3. Check the robot individual rigid bodies mass properties to ensure they are correct, sometimes they may be default to a high density material, causing the drives to not be able to maintain balance

The robot drive Stiffness and Damping are PD parameters for the joint pose, respectively. so making a stiffness equal zero means your robot will only try to compensate for deviations on the joint velocity, which may lead to fluctuation. if your robot has a position drive, you need to set a Stiffness parameter for it to follow the position target.

Thanks for replying. I want to clarify that If I’m aimed to applying pure torque control, the damping and stiffness have to be set 0?

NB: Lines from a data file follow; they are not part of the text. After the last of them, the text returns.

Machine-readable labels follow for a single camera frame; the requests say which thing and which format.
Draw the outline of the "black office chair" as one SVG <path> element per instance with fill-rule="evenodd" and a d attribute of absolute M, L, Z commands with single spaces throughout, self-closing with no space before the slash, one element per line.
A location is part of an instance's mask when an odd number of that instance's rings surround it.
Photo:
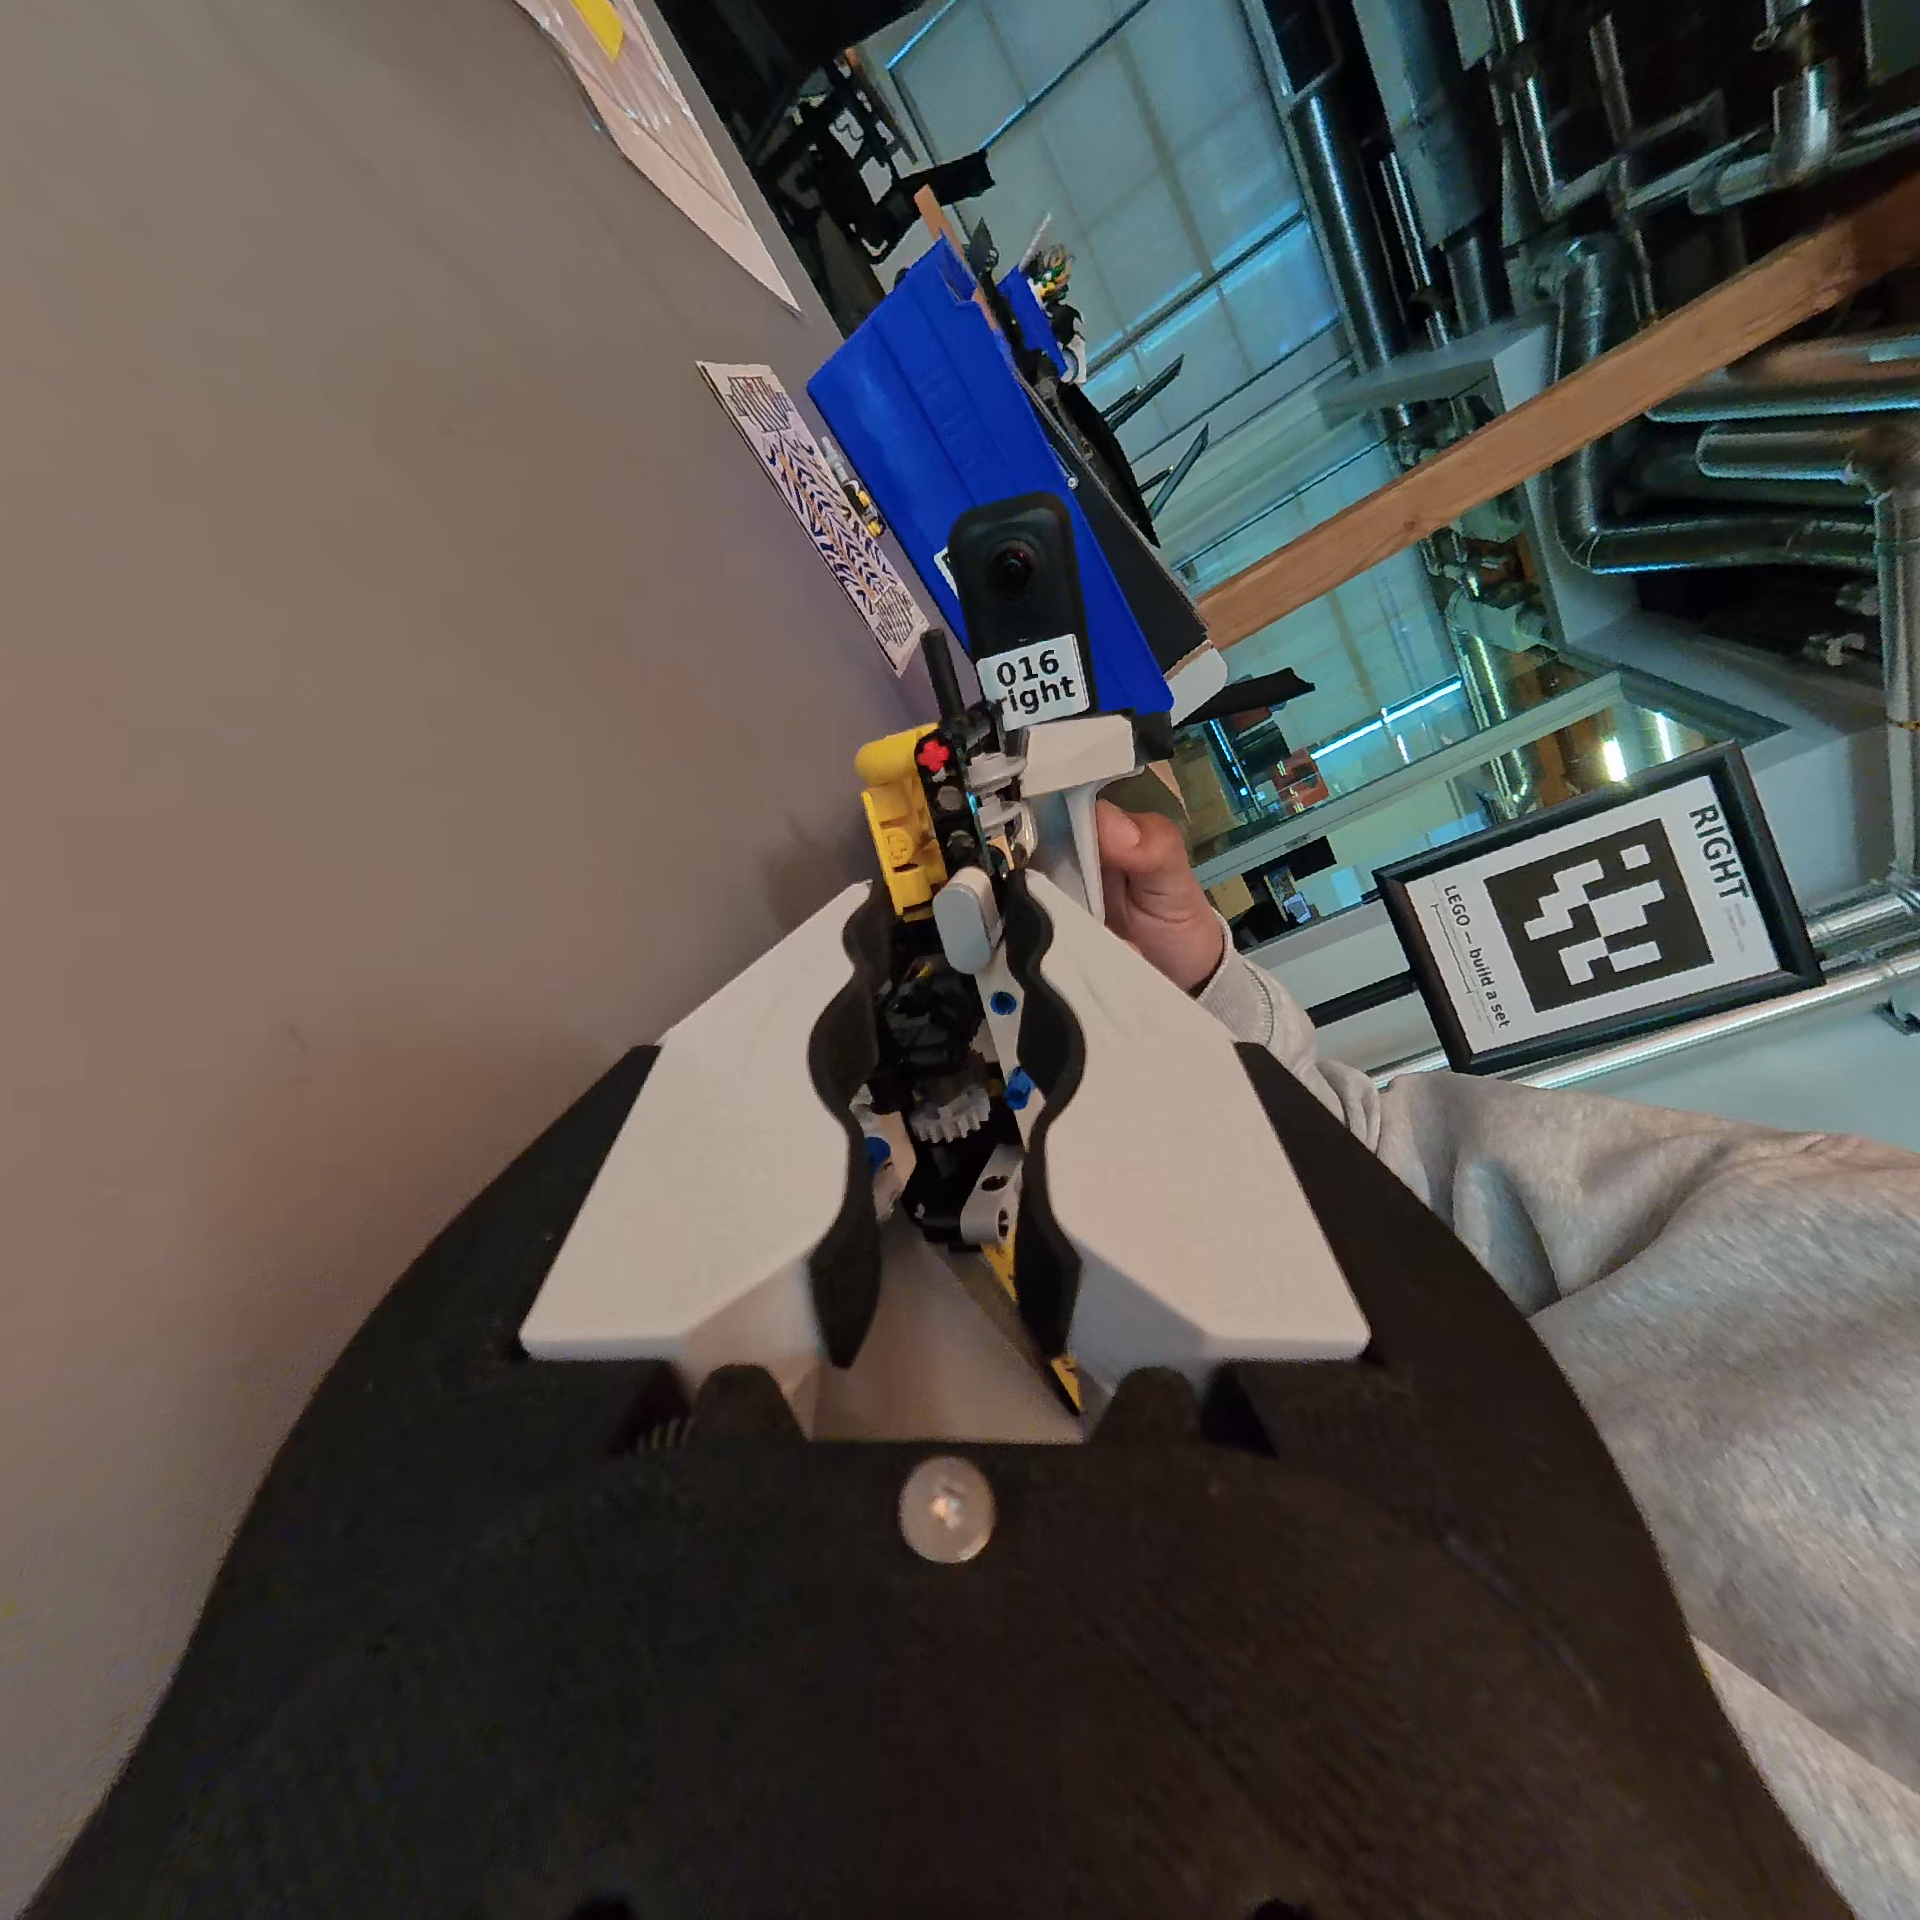
<path fill-rule="evenodd" d="M 826 58 L 756 136 L 750 172 L 787 240 L 824 253 L 832 232 L 867 267 L 880 264 L 921 219 L 916 197 L 952 208 L 992 188 L 988 152 L 905 172 L 915 145 L 887 107 L 870 62 Z"/>

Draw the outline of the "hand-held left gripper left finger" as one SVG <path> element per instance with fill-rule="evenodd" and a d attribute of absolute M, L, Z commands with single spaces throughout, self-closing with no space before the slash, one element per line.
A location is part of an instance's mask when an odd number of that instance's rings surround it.
<path fill-rule="evenodd" d="M 657 1043 L 521 1347 L 664 1361 L 697 1389 L 850 1368 L 880 1240 L 852 1098 L 877 1064 L 890 905 L 852 885 Z"/>

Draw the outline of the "blue storage bin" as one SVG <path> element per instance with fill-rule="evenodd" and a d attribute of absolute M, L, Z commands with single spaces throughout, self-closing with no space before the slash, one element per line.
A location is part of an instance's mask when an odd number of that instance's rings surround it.
<path fill-rule="evenodd" d="M 1154 653 L 1159 630 L 1140 622 L 1126 595 L 1147 553 L 1115 566 L 1126 540 L 1142 550 L 1140 532 L 1035 407 L 949 243 L 901 273 L 804 390 L 960 642 L 970 637 L 946 557 L 956 515 L 1053 492 L 1071 522 L 1094 708 L 1174 708 Z"/>

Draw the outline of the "white printed sheet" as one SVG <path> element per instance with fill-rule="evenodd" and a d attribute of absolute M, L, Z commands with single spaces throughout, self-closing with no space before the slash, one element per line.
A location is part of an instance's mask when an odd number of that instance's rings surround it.
<path fill-rule="evenodd" d="M 800 309 L 635 4 L 517 4 L 619 156 L 787 309 Z"/>

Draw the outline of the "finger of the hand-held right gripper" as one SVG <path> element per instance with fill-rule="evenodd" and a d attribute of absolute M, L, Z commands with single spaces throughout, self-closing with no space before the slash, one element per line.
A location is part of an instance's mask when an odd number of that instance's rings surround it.
<path fill-rule="evenodd" d="M 1030 726 L 967 761 L 967 791 L 1040 799 L 1126 777 L 1126 726 Z"/>

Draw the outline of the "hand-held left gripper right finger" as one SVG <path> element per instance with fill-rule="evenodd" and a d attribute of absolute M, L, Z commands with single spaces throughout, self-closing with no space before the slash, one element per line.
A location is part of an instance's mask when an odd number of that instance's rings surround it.
<path fill-rule="evenodd" d="M 1035 1098 L 1021 1324 L 1116 1385 L 1239 1361 L 1354 1361 L 1367 1324 L 1230 1033 L 1037 873 L 1005 894 Z"/>

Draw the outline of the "patterned sticker sheet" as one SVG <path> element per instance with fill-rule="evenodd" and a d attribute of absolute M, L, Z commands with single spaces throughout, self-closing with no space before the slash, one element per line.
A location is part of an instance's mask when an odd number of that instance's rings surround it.
<path fill-rule="evenodd" d="M 771 366 L 700 360 L 697 373 L 901 678 L 928 619 L 794 398 Z"/>

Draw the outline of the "silver ventilation ducts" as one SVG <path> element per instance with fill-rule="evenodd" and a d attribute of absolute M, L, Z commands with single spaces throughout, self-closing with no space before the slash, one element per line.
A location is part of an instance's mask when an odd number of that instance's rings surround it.
<path fill-rule="evenodd" d="M 1265 4 L 1311 236 L 1410 470 L 1916 176 L 1914 4 Z M 1875 615 L 1916 507 L 1916 263 L 1465 511 L 1582 578 L 1809 571 Z"/>

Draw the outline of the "small toy figure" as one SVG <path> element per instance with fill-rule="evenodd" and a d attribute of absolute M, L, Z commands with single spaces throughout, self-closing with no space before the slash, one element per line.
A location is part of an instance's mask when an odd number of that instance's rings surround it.
<path fill-rule="evenodd" d="M 1083 315 L 1070 297 L 1071 253 L 1063 245 L 1035 245 L 1021 263 L 1021 276 L 1040 304 L 1061 381 L 1081 385 L 1087 381 L 1087 338 Z"/>

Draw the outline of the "person's right forearm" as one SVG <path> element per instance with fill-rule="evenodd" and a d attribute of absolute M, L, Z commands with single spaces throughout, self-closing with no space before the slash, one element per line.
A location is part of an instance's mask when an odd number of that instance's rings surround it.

yes - that should work. you can have a small damping component to represent the internal energy loss of the system. This would help the physics to maintain simulation stability.

Hi @rgasoto I’ve tried all solutions above but didn’t work. The robot still fluctuates. Here is my urdf and generated usd file.
Uploading: flexiv_rizon4.usd…
flexiv_rizon4.urdf (7.2 KB)

Hello, I was unable to download the USD file. it seems it didn’t come through.
for the URDF, are you able to package it on a zip folder containing the robot meshes as well?

@rgasoto I’ve reuploaded them, the usd file is imported using urdf importer.
robot.zip (1.3 MB)
flexiv_rizon4_kinematics.usd (4.4 MB)

The joint drive is a PD controller on the joint position and velocity target. The stiffness is the proportional gain to the position, and the damping is the Derivative gain on the position, and the proportional gain on the velocity target.

For position target control set parameters for both Stiffness and Damping above zero.
For a velocity control, set the stiffness to zero and damping to something above zero.
For direct joint effort control, set both drive parameters to zero, and use the Advanced properties of the revolute joint tab to define a stiffness / damping (both values need to be above zero).
For absolute precision, set the stiffness to float_max (1e40), and add some damping for internal energy loss.